**Problem details**
The answer should be an exact repeat of the stretch of material below from the line containing "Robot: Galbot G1" through the line containing "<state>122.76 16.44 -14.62".

══ Recorded data

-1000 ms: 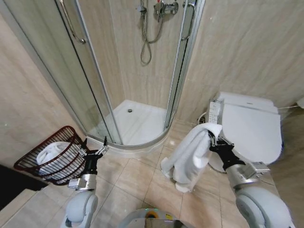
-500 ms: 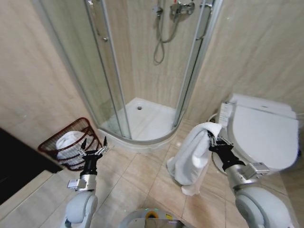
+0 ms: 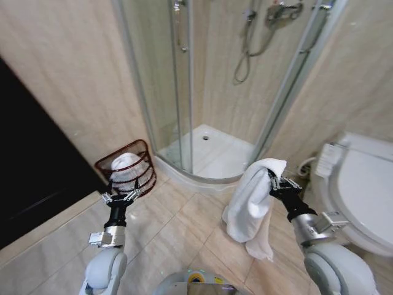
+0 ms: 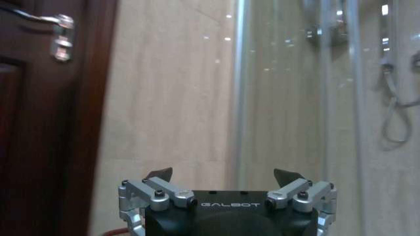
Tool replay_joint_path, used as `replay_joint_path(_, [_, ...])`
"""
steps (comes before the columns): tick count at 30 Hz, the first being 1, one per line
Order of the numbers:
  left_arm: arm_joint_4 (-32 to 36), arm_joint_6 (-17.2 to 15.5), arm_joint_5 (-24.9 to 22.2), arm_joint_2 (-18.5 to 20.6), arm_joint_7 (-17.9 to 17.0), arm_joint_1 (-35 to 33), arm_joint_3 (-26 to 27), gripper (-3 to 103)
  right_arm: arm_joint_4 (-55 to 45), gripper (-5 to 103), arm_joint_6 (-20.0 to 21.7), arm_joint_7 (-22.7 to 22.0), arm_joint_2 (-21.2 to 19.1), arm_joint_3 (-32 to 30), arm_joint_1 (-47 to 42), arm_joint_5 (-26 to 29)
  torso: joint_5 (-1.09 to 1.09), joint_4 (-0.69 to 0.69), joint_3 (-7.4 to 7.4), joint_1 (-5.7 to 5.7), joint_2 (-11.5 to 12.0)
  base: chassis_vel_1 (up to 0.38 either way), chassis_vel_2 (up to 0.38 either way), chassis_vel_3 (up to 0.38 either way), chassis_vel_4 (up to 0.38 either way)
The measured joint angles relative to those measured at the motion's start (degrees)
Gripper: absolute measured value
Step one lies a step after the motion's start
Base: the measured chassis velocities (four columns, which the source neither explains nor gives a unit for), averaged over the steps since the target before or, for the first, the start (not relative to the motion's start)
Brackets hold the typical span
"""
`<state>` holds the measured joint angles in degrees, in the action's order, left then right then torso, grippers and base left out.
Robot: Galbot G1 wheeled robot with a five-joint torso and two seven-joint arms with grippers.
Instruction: Discard the used towel into the hamper.
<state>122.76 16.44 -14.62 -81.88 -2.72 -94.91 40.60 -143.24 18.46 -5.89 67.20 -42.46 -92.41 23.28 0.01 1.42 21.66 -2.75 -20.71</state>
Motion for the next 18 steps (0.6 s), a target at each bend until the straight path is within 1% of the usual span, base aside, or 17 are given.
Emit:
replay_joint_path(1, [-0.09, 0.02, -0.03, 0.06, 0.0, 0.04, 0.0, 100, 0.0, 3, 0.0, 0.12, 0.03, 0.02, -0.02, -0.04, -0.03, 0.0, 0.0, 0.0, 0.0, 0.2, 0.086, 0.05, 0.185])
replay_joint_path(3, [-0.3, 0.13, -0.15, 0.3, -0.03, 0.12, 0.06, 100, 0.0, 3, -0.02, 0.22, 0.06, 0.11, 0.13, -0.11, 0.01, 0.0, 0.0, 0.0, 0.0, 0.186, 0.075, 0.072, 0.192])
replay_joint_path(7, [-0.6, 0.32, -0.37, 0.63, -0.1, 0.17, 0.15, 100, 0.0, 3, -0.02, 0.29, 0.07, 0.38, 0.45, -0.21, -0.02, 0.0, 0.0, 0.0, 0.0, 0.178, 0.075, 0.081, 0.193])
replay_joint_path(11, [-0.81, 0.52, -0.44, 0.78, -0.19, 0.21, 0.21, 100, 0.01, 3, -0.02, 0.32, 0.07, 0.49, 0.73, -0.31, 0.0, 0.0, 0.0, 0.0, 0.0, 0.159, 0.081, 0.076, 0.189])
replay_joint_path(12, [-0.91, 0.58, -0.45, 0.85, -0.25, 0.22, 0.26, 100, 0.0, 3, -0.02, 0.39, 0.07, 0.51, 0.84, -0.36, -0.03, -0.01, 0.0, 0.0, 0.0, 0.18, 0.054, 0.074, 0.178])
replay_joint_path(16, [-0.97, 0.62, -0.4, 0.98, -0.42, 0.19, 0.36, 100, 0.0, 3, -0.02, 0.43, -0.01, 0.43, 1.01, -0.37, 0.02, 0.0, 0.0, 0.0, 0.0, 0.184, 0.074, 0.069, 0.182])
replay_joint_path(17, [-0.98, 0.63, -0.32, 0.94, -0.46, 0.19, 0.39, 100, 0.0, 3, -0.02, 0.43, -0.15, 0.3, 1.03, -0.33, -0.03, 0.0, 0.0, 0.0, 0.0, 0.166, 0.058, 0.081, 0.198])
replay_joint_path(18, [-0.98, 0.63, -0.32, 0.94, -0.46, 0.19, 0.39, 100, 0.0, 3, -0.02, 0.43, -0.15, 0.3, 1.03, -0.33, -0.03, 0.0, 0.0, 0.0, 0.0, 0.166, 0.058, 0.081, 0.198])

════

**Response to this exercise**
Robot: Galbot G1 wheeled robot with a five-joint torso and two seven-joint arms with grippers.
Instruction: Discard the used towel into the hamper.
<state>122.76 16.44 -14.62 -81.88 -2.72 -94.91 40.60 -143.24 18.46 -5.89 67.20 -42.46 -92.41 23.28 0.01 1.42 21.66 -2.75 -20.71</state>

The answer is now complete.